The Government turned their face against using existing legislation to reduce the number of PCTs significantly, reconstituting them with more members from local authorities and more clinicians. Some of us have reduced the number of PCTs and SHAs and have substantially reduced the number of ambulance trusts without any primary legislation at all. I am still waiting to hear convincing arguments as to why we could not have done some of that under existing legislation without inflicting much of the organisational change relating to commissioning. I support in principle more clinician involvement in commissioning, but why could that not have been done within the existing legislative framework without this plethora of new entities being created?
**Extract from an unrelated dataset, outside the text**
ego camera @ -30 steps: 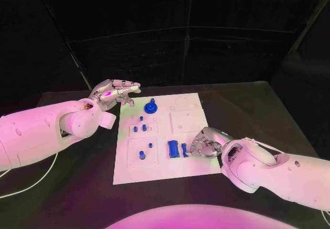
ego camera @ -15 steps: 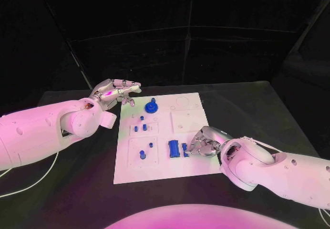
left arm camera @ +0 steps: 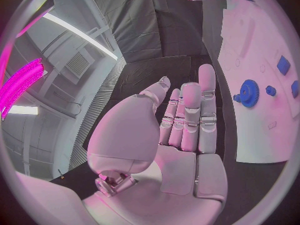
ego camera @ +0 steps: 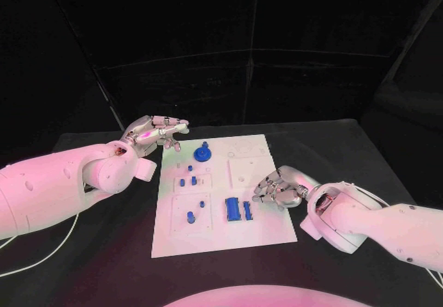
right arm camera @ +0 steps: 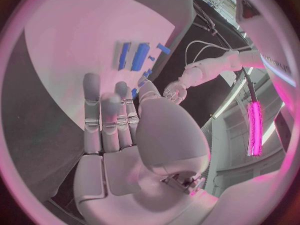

These new bodies will have to learn how to run the NHS and will incur quite a lot of costs while doing so.

In the current public expenditure climate, we cannot afford to have what I would call youth training scheme approaches to managing the NHS. A lot of new people will have to learn on the job. If we do not introduce into the Bill some constraints on these costs, they will escalate out of control. That is why I do not think that my noble friend's amendment is the perfect solution, although it is an attempt to try to curb costs and stop them running out of control. However, I fear that that is what we shall see when the sets of changes in the Bill are implemented in the real world.